## EXERCISE
Filter the records for "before" and keep each line that has it.

## EXERCISE MATERIALS
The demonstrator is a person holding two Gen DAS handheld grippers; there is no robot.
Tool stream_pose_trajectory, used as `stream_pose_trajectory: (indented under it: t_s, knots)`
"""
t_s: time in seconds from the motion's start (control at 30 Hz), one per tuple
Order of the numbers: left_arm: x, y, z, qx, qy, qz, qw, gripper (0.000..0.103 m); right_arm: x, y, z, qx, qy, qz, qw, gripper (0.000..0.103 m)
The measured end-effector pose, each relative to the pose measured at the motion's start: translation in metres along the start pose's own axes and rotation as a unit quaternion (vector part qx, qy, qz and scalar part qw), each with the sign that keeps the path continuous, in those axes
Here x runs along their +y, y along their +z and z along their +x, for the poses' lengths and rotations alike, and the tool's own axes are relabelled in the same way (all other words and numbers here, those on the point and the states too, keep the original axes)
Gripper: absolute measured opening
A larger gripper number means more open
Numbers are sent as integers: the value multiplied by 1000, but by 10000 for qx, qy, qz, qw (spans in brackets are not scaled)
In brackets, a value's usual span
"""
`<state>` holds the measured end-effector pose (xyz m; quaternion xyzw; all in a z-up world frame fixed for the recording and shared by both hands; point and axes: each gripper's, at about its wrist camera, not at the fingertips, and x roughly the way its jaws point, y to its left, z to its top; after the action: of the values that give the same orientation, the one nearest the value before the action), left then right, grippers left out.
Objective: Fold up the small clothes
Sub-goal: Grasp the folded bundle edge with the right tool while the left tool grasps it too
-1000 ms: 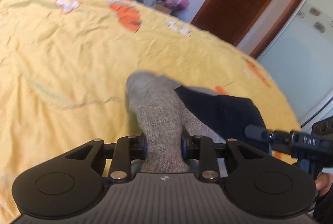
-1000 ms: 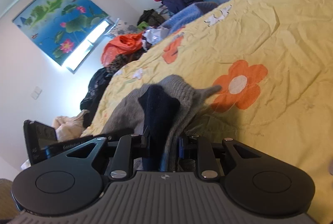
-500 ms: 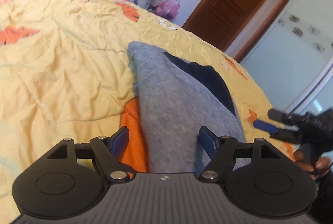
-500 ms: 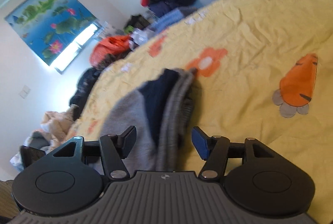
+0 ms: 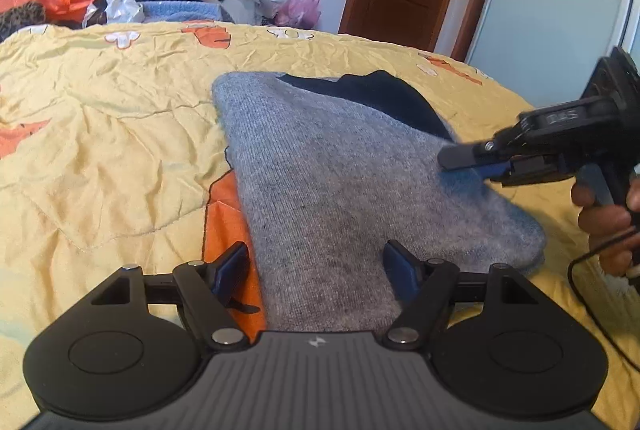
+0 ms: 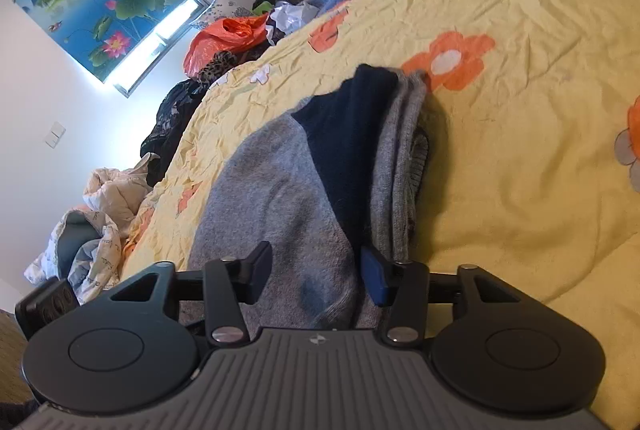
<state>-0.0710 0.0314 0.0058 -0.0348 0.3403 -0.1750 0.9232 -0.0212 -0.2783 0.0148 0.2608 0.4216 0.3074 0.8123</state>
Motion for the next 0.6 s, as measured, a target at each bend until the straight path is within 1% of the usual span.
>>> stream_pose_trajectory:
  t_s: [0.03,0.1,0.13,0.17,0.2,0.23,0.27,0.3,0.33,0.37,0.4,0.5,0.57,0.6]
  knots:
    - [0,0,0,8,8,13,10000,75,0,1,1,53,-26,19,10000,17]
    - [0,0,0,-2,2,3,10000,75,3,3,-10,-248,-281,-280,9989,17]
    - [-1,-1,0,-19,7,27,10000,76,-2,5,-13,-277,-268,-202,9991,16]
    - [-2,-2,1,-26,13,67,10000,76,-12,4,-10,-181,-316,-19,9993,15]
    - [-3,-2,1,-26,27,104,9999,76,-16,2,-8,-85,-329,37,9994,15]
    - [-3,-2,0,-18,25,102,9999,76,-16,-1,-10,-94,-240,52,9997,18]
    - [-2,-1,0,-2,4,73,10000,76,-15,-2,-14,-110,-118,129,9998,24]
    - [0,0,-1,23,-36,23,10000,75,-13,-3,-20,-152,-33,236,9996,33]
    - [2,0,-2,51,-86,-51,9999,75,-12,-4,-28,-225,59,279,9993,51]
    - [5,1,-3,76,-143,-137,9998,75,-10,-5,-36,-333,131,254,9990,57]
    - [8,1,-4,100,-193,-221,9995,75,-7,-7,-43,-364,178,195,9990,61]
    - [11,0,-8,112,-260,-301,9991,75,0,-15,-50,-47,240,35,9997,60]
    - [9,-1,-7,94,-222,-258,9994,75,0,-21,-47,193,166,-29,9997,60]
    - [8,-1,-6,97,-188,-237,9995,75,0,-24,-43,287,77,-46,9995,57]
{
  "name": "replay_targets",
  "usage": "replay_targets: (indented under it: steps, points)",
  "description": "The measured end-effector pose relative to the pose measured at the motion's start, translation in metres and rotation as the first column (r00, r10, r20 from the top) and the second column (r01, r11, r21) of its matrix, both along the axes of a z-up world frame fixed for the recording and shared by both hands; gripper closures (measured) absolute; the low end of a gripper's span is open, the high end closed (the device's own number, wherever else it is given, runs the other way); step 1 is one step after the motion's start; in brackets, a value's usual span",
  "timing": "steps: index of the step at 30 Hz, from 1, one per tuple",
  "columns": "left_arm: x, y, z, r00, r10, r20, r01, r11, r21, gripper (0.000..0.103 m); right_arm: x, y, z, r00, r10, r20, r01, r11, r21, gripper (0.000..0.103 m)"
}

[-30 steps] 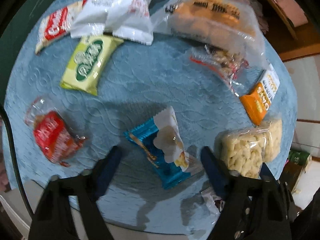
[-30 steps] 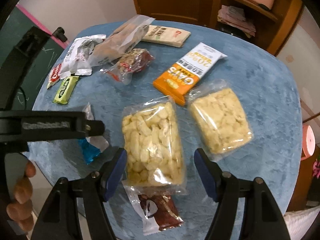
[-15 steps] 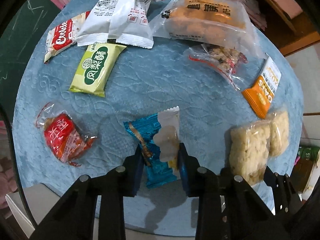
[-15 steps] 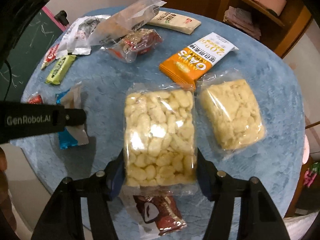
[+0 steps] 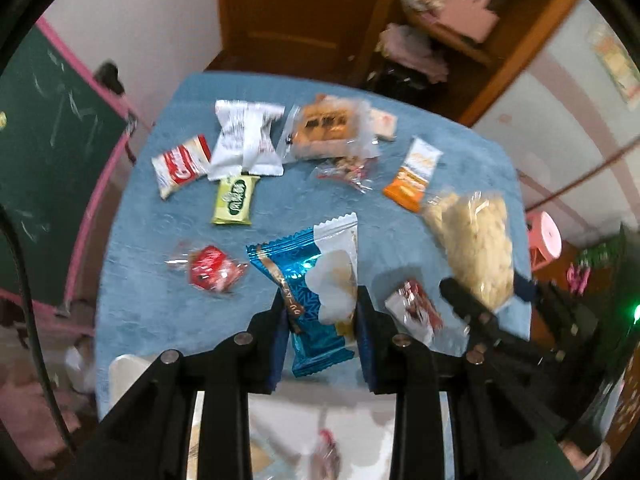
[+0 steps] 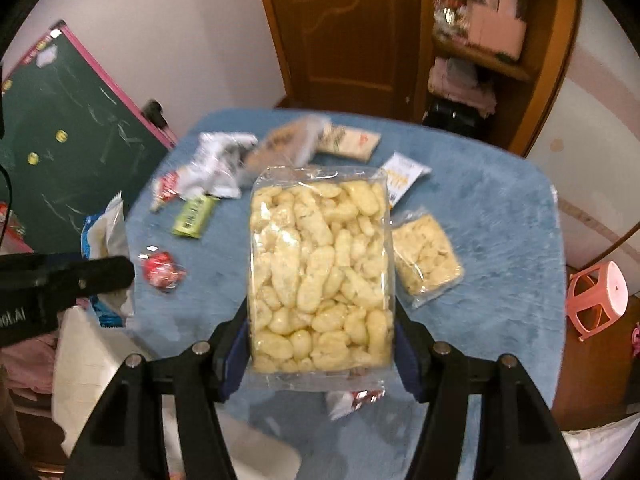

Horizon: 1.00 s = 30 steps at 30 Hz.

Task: Organize snacks
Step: 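Carry both packs to the white tray and release them inside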

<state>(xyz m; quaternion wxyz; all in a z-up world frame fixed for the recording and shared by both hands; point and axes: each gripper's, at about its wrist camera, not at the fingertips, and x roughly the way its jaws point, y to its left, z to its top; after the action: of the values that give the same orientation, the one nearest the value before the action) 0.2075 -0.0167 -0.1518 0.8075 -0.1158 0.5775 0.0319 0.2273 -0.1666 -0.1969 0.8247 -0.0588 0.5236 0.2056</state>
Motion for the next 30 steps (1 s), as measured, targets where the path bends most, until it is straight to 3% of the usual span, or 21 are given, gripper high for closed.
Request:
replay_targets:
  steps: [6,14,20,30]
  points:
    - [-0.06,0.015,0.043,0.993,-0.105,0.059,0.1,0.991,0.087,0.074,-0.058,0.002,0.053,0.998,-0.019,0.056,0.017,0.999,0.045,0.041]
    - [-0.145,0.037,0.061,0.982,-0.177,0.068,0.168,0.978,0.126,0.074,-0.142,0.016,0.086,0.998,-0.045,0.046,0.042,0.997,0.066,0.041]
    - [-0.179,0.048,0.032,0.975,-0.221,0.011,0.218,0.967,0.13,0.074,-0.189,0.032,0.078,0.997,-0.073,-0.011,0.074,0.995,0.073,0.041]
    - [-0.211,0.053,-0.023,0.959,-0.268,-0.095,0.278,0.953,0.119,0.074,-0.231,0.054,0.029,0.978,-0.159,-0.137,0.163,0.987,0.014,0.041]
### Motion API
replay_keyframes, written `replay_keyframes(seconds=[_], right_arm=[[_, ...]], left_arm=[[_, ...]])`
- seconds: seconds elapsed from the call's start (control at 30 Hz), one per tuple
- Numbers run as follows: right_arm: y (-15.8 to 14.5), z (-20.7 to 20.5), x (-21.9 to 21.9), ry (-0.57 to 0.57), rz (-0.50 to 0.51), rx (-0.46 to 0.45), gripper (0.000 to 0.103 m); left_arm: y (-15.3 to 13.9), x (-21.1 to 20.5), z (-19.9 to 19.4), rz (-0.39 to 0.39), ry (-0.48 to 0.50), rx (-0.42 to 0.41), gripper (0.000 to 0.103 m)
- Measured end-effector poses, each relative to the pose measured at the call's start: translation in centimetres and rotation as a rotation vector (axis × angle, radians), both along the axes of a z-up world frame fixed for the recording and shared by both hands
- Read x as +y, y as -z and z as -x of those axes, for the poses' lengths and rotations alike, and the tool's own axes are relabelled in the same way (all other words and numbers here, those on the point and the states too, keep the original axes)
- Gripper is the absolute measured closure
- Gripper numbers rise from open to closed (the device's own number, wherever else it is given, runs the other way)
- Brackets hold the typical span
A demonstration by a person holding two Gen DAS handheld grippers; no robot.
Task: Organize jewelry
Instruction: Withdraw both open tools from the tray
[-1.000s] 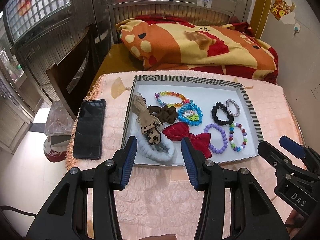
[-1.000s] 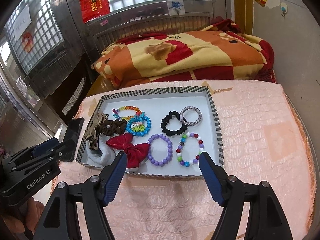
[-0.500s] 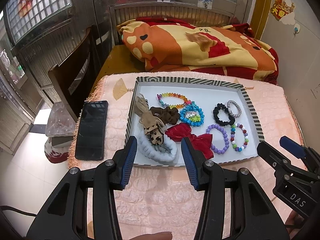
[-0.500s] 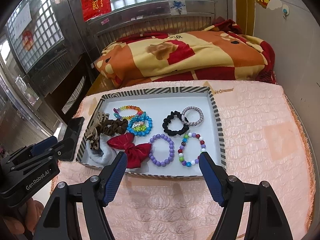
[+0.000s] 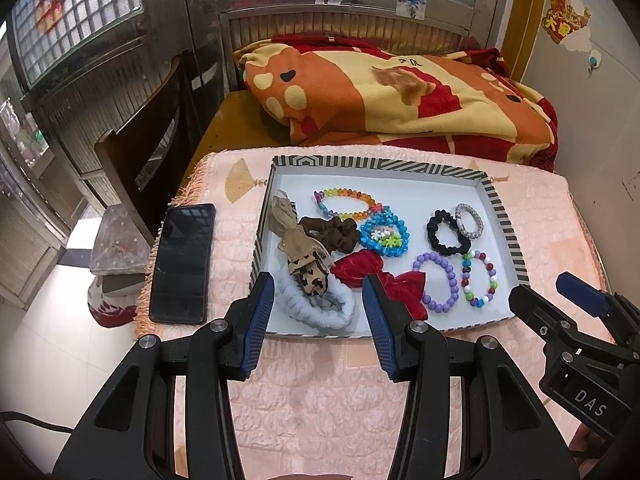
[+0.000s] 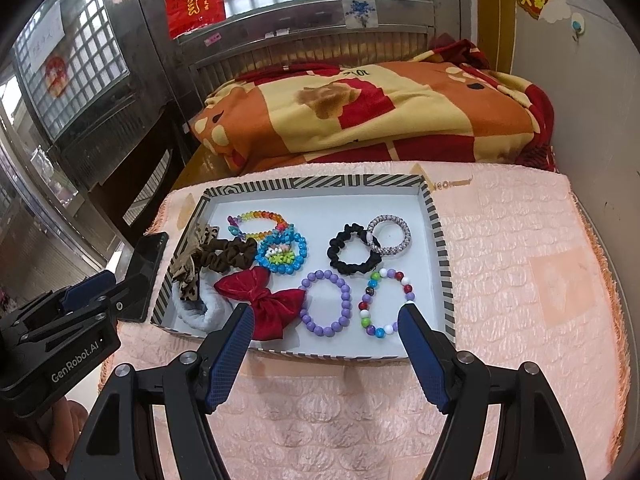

## SOLUTION FOR THIS PROBLEM
`<state>` holds the measured end-effector pose (xyz m; quaternion xyzw; all in a z-up world frame fixed for the recording and shared by both hands; point and axes: each gripper's, at about its wrist camera, not at the fingertips, and x roughly the way its jaws point, y to its left, z to its top; after the action: of the values that give the same orientation, the one nearest the value before the action), left then right, grippers left out.
<state>(xyz m; quaternion wxyz; all in a z-up world frame fixed for the recording and shared by both hands; point and axes: each gripper's, at about its wrist camera, not at the fingertips, and x roughly the way its jaws point, y to its left, z to its top; after the action: of the values that give the same orientation, the one nearest the value before the action) 0.2075 -0.0167 -0.1518 0.8075 -0.1158 0.5775 0.0319 0.2273 -0.1666 -0.1969 0.8247 -0.0588 0.5236 0.2056</state>

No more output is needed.